Neraca Dagang Defisit Rp 14,6 T
Semester I 2018
JAKARTA – Setelah surplus dalam beberapa tahun terakhir, neraca perdagangan RI pada semester I 2018 tercatat deficit USD 1,02 miliar atau sekitar Rp 14,6 triliun. Neraca dagang defisit gara-gara tingginya impor pada Januari–Juni 2018. Merujuk laporan Badan Pusat Statistik (BPS), impor tercatat USD 89,04 miliar dan ekspor USD 88,02 miliar.
Kepala BPS Suhariyanto menyatakan, kenaikan ekspor secara year-on-year (yoy) lebih rendah ketimbang impor. Ekspor tumbuh 10,03 persen, sedangkan impor 12,66 persen. ’’Ini menjadi catatan bahwa impor sangat tinggi. Harus dikurangi, kalau bisa ditahan laju impornya,’’ ujarnya kemarin.
Deputi Bidang Koordinasi Perniagaan dan Industri Kemenko Perekonomian Bambang Adi Winarso menuturkan, tantangan Indonesia saat ini adalah ekspor. Bukan hanya ekspor jasa, tetapi juga barang. Dalam beberapa bulan terakhir, Indonesia juga sulit keluar dari tren defisit transaksi berjalan. ’’Kita mengalami trade deficit yang besar sehingga pemerintah perlu antisipasi,’’ katanya.
Secara bulanan, neraca perdagangan sebenarnya surplus USD 1,7 miliar. Hal itu dipicu
penurunan impor pada Juni. Yakni, ketika aktivitas dunia usaha tak setinggi bulan-bulan sebelum Ramadan dan Lebaran yang jatuh pada Mei dan Juni. Bambang melanjutkan, pemerintah masih akan berkoordinasi dengan kementerian terkait upaya penekanan defisit.
Ekonom BCA David Sumual menambahkan, Indonesia harus siap jika AS tidak lagi memberikan fasilitas bebas bea masuk dalam generalized system of preferences (GSP). Jika akhirnya review yang dilakukan AS memutuskan bahwa Indonesia tak lagi layak mendapat fasilitas tersebut, laju ekspor bisa tertahan meski impor diprediksi menurun. ’’Karena itu, Indonesia harus siap mencari pasar ekspor baru untuk mengatasi risiko laju ekspor yang tertahan,’’ ucapnya.

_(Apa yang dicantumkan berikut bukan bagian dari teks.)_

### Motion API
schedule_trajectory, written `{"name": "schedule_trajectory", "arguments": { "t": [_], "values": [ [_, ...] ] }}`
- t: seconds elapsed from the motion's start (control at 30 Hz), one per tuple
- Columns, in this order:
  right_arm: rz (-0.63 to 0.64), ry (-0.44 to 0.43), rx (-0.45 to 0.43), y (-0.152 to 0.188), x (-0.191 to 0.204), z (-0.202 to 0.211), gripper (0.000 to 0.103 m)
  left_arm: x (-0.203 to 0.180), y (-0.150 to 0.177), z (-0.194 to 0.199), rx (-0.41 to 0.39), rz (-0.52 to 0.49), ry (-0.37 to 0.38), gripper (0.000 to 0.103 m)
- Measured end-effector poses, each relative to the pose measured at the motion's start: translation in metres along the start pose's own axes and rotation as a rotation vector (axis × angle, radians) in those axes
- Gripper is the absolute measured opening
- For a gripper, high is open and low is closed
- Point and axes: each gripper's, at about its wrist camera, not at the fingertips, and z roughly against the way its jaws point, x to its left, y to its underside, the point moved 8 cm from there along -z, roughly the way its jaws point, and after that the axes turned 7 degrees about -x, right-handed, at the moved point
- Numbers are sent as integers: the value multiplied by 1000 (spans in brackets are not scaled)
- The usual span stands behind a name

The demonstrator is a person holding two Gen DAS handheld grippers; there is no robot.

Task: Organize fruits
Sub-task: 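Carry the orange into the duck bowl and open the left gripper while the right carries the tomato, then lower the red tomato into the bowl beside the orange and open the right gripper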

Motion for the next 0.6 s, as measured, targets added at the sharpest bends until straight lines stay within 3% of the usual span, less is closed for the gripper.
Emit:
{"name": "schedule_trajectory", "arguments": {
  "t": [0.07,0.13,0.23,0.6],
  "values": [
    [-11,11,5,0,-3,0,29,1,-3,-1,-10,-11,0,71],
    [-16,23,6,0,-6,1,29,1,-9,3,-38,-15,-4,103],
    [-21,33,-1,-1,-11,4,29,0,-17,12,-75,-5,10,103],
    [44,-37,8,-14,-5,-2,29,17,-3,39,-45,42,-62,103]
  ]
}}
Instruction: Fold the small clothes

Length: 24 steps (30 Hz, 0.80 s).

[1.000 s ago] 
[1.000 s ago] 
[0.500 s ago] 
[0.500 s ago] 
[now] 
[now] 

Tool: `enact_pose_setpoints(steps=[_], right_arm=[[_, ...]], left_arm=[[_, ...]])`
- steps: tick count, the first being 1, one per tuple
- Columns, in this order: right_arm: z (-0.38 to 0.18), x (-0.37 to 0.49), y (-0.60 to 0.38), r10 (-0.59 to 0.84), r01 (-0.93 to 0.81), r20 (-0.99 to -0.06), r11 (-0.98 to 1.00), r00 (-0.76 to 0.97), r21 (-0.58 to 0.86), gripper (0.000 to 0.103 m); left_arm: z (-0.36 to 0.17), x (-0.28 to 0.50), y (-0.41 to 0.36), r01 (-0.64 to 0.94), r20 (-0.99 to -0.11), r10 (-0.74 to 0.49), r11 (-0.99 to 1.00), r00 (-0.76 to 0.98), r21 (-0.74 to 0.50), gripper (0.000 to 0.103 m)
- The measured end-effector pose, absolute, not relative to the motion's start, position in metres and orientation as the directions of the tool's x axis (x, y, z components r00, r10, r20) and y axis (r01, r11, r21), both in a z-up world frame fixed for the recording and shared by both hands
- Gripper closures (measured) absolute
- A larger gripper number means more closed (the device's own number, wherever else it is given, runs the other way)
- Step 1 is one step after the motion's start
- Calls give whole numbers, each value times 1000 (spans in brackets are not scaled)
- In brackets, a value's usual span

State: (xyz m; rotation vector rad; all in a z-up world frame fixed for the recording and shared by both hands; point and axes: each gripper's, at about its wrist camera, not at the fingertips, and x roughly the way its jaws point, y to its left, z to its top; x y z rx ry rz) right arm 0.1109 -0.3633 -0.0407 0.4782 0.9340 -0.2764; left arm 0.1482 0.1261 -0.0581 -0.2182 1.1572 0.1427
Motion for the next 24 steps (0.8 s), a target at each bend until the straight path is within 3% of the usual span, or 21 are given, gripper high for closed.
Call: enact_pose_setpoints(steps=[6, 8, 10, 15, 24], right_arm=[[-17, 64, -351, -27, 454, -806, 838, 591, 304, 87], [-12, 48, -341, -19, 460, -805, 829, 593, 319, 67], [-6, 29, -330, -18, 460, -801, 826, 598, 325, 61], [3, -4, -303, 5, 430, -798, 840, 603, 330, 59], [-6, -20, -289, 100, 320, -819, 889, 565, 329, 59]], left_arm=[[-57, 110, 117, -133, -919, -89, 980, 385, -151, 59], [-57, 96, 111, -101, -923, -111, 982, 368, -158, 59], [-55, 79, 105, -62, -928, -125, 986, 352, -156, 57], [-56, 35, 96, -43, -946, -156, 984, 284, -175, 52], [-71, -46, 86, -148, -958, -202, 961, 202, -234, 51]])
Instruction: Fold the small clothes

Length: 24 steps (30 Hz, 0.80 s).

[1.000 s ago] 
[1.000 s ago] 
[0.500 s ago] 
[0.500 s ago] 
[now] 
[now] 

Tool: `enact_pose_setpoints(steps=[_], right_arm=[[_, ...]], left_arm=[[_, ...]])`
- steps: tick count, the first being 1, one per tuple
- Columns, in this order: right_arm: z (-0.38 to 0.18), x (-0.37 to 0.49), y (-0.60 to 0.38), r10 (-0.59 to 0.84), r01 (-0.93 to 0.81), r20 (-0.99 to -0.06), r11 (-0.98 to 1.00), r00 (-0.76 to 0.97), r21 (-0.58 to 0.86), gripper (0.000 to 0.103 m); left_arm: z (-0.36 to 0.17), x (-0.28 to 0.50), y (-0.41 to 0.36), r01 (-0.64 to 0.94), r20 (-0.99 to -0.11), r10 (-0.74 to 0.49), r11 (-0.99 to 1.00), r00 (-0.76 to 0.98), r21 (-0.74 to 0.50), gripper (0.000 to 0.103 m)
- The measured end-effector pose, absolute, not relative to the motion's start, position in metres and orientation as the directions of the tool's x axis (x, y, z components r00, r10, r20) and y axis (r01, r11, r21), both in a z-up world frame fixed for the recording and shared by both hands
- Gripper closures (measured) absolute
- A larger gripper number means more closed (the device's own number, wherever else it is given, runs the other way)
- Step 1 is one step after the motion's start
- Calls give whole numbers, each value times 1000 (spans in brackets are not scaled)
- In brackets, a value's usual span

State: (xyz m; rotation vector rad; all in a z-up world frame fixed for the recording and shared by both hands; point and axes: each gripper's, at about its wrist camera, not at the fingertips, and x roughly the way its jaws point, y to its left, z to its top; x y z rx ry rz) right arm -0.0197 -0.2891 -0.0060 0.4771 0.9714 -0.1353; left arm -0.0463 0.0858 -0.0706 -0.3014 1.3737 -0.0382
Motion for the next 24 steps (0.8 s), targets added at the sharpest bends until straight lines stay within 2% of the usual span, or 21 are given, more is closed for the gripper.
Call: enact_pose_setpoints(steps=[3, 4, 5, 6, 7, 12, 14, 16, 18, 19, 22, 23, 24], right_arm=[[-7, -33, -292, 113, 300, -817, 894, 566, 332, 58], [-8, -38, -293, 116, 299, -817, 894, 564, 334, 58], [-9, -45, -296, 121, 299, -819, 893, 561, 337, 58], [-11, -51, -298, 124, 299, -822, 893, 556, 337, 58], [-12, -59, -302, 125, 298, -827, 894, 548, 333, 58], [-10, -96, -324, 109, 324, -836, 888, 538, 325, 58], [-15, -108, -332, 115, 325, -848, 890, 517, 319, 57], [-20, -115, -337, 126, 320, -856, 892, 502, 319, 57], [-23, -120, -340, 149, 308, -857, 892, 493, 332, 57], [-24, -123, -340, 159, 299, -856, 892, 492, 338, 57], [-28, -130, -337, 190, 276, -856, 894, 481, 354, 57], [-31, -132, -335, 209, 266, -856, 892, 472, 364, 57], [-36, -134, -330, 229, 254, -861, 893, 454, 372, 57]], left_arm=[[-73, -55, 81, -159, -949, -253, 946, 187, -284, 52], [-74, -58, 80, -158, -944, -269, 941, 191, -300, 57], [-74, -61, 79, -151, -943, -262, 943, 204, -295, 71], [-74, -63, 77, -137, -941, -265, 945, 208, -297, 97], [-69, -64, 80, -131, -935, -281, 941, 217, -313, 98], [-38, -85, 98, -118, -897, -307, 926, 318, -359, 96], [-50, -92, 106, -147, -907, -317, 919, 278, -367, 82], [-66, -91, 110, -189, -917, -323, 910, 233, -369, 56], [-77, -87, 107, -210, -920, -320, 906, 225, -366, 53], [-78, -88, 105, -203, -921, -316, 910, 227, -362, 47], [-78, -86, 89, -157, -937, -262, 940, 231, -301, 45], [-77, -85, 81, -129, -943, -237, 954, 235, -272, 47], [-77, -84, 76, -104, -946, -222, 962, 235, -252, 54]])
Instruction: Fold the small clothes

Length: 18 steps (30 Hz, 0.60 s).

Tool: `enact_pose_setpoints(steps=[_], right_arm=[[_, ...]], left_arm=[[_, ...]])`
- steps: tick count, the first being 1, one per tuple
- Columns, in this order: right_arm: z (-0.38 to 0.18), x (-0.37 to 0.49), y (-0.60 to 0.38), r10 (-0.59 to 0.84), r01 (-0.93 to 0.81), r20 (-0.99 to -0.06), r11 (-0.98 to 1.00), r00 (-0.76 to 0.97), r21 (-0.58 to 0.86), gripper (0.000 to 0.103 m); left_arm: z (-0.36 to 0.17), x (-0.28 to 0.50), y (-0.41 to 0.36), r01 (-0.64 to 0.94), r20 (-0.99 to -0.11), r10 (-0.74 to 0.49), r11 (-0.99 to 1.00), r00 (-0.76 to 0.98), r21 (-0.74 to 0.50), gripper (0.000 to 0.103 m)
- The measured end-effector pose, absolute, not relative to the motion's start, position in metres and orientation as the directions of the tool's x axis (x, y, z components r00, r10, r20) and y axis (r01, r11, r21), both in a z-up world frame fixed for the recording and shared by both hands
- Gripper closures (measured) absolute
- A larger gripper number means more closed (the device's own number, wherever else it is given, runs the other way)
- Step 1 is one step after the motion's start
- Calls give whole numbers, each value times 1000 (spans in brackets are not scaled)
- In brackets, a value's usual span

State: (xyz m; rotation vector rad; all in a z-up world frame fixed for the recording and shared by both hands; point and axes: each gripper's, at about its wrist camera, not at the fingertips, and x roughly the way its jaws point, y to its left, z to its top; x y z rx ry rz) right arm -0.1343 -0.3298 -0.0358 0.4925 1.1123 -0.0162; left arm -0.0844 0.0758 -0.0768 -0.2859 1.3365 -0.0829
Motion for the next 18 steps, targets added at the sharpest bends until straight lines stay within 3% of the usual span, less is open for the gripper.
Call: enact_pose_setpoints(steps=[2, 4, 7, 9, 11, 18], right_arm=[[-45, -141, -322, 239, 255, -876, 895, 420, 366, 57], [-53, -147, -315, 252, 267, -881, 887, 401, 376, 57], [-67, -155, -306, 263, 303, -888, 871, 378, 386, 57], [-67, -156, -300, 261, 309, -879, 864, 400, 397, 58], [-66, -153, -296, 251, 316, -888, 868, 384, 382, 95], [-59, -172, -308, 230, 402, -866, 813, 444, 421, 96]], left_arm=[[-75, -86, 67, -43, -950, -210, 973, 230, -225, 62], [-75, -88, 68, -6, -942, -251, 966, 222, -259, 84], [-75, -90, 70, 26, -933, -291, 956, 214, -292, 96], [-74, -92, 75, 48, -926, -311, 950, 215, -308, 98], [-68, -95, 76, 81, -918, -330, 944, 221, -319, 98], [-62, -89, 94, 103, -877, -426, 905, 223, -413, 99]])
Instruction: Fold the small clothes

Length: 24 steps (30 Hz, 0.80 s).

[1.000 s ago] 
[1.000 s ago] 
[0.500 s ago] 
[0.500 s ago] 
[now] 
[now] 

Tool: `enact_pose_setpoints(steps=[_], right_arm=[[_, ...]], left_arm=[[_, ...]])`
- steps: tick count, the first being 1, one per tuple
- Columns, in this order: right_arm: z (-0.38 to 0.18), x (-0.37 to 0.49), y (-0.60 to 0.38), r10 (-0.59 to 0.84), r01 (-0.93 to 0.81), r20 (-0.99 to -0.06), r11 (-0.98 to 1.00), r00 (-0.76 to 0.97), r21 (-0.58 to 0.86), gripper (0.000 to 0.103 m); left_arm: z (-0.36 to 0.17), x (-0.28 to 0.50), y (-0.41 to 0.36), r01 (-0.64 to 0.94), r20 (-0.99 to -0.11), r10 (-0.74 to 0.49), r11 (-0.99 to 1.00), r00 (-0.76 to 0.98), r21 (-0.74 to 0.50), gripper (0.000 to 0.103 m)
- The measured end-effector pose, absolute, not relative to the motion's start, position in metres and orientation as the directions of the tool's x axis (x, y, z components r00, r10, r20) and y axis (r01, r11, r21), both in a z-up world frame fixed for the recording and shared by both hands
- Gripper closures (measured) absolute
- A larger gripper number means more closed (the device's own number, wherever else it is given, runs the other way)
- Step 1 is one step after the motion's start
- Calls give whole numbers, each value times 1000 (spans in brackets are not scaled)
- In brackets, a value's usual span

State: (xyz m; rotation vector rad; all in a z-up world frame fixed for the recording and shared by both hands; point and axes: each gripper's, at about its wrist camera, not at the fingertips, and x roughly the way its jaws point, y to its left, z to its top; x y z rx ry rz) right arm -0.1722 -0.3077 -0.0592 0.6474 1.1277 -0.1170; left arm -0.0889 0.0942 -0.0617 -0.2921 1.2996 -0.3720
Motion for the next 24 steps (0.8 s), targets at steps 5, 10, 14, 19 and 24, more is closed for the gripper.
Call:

Ketua Umum Asosiasi Pengusaha Indonesia (Apindo) Hariyadi Sukamdani mengungkapkan, output ekspor memang perlu ditingkatkan. Apalagi, di tengah kondisi ekonomi eksternal yang tidak menentu, termasuk nilai tukar, penguatan ekspor bisa menjadi salah satu solusi. Menurut Hariyadi, sejauh ini pengusaha merasa cukup terbantu dengan kerja sama dagang yang sudah terjalin. ”Kerja sama dagang sangat efektif karena memberikan tarif yang lebih murah,” tambahnya.
Ketua Gabungan Pengusaha Eksporter Indonesia (GPEI) Benny Soetrisno optimistis bahwa target ekspor masih realistis untuk dicapai. Faktor penunjangnya adalah pemulihan ekonomi di mitra dagang penting seperti AS, Tiongkok, dan Uni Eropa.